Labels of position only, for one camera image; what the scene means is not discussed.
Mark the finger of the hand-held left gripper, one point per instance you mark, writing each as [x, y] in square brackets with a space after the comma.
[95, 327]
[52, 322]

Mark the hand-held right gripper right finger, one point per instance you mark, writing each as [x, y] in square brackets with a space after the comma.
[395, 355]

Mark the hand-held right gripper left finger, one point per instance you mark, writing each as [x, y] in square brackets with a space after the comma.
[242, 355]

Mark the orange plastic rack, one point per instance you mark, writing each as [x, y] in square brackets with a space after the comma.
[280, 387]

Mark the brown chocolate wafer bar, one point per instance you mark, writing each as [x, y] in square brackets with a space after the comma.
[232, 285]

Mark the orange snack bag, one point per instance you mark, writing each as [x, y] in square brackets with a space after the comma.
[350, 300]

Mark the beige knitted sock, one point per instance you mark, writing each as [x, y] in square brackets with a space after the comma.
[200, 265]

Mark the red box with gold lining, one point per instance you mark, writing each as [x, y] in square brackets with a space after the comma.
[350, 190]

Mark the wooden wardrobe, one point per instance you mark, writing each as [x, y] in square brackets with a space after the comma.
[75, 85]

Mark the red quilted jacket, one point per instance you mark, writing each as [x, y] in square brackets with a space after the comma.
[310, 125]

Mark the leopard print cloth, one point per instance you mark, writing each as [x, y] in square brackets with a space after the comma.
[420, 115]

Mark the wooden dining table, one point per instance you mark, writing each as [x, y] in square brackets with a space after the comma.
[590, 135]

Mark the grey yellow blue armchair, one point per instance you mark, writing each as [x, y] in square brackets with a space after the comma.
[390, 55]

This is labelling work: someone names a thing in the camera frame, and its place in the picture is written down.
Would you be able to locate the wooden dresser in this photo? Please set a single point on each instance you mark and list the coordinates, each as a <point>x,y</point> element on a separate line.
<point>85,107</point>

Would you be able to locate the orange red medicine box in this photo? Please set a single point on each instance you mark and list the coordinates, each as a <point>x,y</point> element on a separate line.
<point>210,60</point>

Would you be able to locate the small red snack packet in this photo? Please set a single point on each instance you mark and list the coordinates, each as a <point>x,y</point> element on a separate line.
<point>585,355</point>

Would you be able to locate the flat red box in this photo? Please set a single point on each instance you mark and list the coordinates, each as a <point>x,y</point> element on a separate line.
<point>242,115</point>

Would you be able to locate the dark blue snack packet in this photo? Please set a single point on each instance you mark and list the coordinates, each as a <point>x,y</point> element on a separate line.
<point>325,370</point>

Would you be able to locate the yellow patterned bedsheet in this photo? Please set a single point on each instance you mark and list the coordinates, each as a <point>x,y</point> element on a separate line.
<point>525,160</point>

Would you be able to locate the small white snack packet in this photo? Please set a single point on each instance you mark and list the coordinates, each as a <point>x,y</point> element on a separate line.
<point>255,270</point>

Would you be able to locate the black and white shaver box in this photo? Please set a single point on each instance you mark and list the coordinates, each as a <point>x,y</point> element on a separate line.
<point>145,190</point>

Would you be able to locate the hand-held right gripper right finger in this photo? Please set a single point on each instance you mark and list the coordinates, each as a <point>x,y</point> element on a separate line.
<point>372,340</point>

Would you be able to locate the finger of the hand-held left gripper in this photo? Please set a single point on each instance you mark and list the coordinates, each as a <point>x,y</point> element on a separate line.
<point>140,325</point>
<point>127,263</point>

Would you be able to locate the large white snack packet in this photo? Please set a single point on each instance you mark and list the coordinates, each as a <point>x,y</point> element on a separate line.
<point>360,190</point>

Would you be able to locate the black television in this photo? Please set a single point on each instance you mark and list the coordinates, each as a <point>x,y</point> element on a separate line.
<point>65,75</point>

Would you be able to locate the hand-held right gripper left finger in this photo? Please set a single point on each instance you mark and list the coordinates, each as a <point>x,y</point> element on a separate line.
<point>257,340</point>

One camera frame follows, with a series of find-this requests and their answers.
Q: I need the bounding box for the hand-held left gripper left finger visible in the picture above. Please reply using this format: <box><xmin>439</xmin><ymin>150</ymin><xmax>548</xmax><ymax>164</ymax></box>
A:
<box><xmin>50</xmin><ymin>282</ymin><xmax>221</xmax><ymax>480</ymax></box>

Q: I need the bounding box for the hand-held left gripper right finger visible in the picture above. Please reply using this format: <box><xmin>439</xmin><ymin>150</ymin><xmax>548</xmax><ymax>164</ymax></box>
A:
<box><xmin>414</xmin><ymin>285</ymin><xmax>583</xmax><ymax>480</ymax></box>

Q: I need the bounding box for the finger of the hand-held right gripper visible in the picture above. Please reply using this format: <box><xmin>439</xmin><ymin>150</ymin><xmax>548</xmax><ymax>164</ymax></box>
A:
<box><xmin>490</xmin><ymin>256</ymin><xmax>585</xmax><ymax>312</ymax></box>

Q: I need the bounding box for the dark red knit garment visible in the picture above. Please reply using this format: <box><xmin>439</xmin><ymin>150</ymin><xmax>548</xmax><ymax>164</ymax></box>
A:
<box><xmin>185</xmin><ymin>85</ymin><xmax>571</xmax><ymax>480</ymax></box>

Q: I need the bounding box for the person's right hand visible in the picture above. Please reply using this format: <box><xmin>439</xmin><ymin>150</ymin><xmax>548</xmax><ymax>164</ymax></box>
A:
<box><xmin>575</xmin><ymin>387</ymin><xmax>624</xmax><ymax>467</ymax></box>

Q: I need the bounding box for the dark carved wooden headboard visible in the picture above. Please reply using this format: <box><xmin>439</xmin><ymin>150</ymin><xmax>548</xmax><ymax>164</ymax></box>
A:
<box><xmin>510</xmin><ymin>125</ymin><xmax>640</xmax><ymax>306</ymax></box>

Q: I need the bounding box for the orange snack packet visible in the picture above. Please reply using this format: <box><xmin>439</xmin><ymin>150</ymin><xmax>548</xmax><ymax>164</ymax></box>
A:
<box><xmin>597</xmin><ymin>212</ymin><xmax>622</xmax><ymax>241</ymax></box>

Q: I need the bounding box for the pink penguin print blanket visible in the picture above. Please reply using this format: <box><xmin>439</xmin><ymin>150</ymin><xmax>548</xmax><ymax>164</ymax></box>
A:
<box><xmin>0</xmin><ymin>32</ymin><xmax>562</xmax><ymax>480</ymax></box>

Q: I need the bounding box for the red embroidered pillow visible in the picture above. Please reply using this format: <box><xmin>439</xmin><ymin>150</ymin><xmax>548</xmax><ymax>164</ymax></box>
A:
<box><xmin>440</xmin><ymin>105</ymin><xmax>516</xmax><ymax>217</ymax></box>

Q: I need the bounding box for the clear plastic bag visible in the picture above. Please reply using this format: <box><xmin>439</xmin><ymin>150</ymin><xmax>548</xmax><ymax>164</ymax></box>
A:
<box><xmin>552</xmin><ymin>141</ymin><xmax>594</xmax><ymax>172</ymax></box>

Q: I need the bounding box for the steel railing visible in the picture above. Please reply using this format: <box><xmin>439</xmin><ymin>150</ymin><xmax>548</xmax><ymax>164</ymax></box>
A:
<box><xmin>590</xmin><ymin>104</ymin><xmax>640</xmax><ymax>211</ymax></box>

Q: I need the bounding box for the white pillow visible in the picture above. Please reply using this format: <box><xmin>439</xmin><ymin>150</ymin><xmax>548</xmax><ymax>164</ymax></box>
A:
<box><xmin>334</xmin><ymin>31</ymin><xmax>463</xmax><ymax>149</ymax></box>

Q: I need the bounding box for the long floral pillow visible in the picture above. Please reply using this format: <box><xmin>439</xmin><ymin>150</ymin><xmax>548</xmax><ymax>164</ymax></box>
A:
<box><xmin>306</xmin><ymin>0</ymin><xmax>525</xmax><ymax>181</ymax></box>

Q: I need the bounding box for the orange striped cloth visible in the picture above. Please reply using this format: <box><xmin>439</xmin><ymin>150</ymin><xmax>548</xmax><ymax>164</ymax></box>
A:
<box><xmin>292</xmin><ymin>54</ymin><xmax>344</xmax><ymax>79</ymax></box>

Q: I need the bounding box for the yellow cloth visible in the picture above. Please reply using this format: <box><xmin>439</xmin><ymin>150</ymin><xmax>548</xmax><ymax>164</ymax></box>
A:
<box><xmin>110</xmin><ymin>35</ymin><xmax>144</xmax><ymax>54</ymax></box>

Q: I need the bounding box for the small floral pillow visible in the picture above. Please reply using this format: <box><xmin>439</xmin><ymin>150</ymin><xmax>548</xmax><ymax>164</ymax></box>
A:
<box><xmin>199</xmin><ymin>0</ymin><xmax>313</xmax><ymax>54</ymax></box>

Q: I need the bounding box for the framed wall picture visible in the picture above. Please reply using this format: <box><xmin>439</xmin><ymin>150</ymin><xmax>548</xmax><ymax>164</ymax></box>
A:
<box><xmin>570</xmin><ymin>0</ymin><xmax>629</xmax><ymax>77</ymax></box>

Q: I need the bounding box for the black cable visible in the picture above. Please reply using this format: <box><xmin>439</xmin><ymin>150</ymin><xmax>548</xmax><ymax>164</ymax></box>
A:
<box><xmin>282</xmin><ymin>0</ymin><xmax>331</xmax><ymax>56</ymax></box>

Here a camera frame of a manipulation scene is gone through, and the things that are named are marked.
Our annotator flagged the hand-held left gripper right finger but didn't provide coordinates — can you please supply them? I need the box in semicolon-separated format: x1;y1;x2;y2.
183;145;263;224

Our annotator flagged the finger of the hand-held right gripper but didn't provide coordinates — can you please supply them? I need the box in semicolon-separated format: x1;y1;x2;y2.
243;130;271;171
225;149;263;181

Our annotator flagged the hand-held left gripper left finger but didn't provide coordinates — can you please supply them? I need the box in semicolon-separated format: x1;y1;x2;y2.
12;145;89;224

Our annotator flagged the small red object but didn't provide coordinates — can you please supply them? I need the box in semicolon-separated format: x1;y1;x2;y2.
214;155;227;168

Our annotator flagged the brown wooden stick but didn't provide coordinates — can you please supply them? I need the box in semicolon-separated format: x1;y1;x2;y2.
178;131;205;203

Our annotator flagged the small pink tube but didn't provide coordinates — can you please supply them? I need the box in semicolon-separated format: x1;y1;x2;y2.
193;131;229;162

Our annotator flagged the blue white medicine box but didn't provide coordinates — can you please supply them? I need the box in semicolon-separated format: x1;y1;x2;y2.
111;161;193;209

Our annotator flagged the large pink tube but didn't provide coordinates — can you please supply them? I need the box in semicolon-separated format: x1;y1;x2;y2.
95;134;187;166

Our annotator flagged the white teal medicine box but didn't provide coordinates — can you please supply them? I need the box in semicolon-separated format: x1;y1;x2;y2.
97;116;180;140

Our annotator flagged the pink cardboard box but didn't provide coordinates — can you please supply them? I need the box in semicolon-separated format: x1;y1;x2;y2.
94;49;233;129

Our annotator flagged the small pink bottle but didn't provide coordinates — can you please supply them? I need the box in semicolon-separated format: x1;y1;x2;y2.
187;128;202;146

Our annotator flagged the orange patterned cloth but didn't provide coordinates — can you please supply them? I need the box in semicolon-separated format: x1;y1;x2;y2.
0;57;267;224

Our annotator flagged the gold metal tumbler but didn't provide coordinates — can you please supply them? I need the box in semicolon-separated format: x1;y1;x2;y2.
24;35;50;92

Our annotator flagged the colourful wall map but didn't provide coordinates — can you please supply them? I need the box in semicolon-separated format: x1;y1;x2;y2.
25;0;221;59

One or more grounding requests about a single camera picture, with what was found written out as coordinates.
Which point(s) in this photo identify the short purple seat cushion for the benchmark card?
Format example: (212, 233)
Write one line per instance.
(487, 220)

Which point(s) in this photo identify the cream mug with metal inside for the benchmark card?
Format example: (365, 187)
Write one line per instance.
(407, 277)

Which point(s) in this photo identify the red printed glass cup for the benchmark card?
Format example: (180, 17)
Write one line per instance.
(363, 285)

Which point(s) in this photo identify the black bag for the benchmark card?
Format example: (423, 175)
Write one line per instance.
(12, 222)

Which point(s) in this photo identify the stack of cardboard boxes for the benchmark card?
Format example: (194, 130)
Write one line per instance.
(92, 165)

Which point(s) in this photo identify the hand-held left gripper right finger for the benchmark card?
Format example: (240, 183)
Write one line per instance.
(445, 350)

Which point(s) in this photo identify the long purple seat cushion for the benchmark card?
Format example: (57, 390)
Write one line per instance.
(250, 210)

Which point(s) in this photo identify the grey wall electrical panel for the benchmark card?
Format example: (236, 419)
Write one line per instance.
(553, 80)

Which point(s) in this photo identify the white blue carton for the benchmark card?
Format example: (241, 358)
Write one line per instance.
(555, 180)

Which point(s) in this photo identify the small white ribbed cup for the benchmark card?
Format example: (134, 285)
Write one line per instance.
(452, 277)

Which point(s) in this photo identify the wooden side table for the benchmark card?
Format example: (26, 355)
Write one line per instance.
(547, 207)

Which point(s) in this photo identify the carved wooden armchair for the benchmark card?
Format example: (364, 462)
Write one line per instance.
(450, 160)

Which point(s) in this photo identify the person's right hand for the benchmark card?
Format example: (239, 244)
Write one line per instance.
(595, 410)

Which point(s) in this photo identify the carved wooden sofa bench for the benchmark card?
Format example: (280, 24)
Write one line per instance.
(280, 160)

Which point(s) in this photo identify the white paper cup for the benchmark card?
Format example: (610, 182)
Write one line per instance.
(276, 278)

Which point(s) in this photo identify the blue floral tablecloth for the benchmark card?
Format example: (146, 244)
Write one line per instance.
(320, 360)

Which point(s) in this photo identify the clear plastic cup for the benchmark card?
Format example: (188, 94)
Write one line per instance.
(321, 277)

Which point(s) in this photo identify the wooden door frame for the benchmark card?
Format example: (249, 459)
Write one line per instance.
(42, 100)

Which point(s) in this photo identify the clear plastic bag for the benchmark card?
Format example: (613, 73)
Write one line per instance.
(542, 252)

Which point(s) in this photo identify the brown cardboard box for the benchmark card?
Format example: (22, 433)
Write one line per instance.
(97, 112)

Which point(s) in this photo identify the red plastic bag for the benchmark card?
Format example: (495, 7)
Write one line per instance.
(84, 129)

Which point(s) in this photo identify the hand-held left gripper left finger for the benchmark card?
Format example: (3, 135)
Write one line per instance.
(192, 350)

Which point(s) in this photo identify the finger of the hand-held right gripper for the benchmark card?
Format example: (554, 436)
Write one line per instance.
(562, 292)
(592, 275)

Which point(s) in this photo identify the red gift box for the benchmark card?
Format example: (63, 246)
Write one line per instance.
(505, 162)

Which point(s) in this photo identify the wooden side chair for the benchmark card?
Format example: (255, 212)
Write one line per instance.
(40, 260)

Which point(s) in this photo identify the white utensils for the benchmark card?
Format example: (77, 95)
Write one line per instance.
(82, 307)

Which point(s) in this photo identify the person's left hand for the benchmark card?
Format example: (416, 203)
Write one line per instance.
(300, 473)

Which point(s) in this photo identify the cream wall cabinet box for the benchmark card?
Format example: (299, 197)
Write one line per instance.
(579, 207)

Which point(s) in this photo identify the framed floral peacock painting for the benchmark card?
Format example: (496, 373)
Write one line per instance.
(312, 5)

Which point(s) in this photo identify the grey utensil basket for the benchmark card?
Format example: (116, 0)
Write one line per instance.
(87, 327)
═══
Using the listing above, work out how many lines include the word "floral", and report that number alone.

4